» **Action item**:
Give again, word for word, every line in the entries below from the line with "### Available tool" up to and including the line with "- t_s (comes", and no other line.

» **Data for this exercise**:
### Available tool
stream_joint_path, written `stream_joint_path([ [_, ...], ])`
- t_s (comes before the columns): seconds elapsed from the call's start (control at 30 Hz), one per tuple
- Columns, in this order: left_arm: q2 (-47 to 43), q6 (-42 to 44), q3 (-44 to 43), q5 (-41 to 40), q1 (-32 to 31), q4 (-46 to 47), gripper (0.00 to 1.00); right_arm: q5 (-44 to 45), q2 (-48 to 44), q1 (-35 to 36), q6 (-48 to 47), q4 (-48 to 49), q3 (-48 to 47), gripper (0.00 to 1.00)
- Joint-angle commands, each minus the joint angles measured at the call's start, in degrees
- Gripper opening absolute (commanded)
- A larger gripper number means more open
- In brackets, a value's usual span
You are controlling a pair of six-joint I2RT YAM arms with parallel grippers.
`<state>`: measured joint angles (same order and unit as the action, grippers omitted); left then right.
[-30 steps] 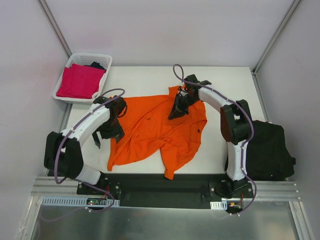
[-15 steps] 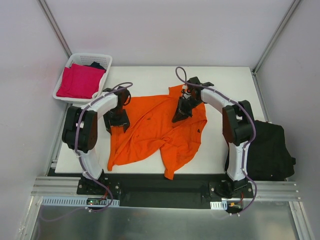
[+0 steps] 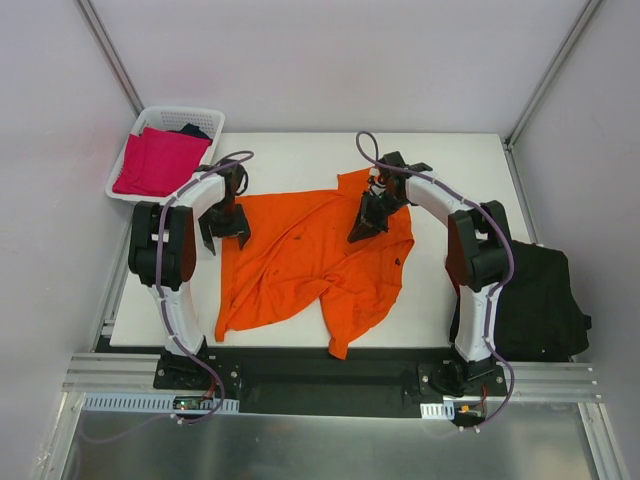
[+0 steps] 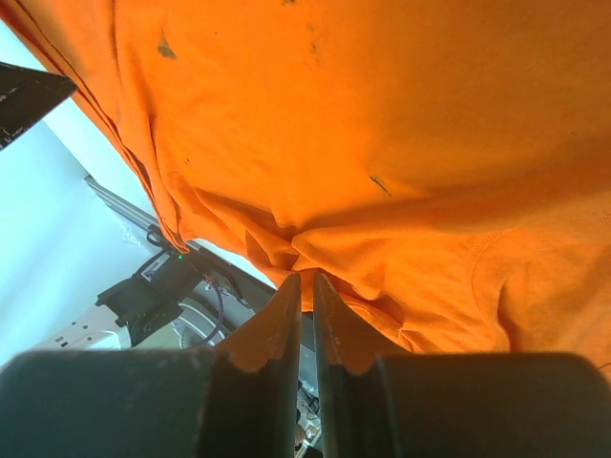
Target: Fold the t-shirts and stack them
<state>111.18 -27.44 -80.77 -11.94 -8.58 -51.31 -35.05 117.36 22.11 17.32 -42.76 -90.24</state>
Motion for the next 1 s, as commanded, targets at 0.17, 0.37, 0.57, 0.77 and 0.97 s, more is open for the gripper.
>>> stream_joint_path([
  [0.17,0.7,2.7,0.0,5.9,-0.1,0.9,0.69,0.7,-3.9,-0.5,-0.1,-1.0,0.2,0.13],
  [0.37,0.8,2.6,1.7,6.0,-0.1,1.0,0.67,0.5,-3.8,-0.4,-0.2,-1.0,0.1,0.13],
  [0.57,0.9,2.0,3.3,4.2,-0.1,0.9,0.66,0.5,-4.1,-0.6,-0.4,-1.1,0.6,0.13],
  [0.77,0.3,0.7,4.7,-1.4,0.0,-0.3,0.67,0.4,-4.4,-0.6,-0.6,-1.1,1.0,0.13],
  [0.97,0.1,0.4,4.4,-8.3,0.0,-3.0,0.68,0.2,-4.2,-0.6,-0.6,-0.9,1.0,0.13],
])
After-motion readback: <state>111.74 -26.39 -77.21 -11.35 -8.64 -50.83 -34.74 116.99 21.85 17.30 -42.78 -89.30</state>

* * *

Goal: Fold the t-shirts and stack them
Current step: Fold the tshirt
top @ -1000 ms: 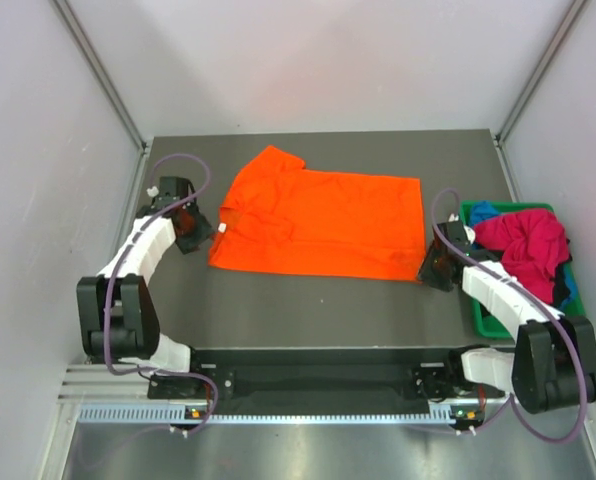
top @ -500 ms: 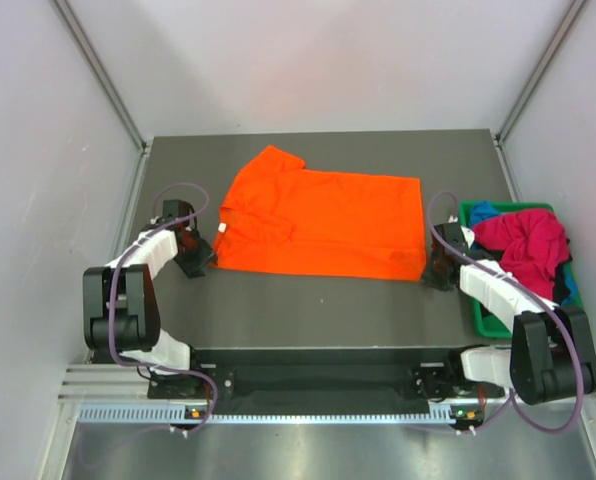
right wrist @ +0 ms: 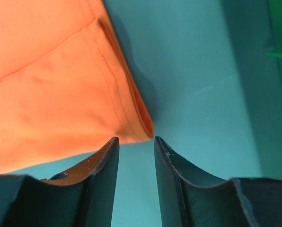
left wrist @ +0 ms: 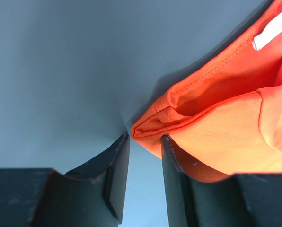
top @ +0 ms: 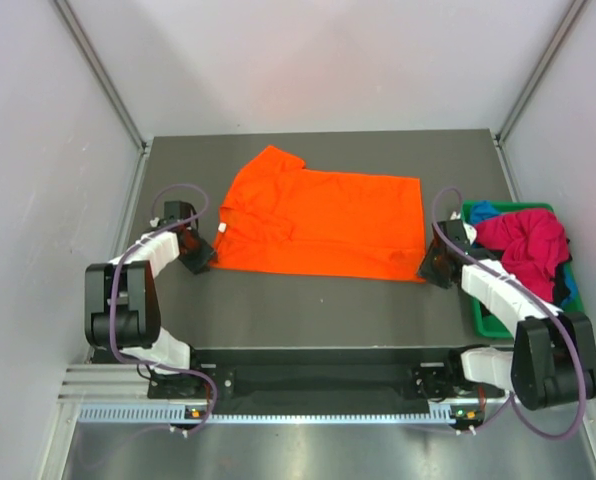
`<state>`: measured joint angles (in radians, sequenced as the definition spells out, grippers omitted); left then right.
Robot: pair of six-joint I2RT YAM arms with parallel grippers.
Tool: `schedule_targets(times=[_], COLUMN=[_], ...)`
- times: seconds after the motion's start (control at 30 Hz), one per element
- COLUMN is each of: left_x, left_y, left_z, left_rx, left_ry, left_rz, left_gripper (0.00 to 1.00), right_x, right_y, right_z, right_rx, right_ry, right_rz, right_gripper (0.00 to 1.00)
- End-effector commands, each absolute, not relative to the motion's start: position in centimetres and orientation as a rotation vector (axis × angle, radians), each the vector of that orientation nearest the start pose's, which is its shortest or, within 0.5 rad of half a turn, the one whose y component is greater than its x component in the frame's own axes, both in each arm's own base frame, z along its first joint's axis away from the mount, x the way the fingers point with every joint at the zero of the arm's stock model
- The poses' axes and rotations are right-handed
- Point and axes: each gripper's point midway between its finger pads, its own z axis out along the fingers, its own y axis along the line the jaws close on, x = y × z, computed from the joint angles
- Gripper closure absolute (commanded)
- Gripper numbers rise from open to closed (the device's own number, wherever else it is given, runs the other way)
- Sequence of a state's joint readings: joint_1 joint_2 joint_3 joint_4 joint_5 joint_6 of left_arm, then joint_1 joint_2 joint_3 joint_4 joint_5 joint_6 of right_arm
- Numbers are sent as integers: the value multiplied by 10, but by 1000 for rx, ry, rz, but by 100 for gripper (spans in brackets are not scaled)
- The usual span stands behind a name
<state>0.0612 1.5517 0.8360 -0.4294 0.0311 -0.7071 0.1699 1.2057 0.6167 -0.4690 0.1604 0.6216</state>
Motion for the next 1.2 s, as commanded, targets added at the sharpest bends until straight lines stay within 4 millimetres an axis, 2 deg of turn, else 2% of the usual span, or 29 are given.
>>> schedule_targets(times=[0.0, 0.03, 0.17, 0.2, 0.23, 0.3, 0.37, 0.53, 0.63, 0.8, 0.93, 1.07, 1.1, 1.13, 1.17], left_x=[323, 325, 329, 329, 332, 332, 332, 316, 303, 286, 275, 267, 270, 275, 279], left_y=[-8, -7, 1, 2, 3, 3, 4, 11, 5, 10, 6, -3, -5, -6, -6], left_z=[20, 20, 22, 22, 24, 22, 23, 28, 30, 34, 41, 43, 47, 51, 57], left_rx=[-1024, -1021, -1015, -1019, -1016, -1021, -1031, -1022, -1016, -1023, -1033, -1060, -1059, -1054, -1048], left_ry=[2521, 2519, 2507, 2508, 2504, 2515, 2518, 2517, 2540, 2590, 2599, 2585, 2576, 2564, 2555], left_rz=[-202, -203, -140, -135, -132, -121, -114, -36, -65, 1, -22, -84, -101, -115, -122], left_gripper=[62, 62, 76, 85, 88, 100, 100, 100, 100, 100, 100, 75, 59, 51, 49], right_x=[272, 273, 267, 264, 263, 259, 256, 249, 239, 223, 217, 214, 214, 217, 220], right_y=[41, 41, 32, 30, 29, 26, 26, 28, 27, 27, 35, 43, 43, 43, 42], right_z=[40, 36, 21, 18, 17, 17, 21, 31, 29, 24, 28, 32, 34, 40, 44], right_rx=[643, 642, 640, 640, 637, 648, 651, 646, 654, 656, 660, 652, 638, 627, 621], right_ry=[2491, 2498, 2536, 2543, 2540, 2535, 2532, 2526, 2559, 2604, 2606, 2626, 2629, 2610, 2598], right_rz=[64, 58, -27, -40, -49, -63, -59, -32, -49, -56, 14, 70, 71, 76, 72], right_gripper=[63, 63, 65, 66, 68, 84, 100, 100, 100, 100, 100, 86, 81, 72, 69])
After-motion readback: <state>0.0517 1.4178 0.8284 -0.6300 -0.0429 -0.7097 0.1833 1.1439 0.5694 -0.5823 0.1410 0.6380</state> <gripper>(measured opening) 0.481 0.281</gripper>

» **Response to the task**:
### Available tool
stream_joint_path, written `stream_joint_path([ [_, ...], ])`
- t_s (comes before the columns): seconds elapsed from the call's start (control at 30 Hz), one per tuple

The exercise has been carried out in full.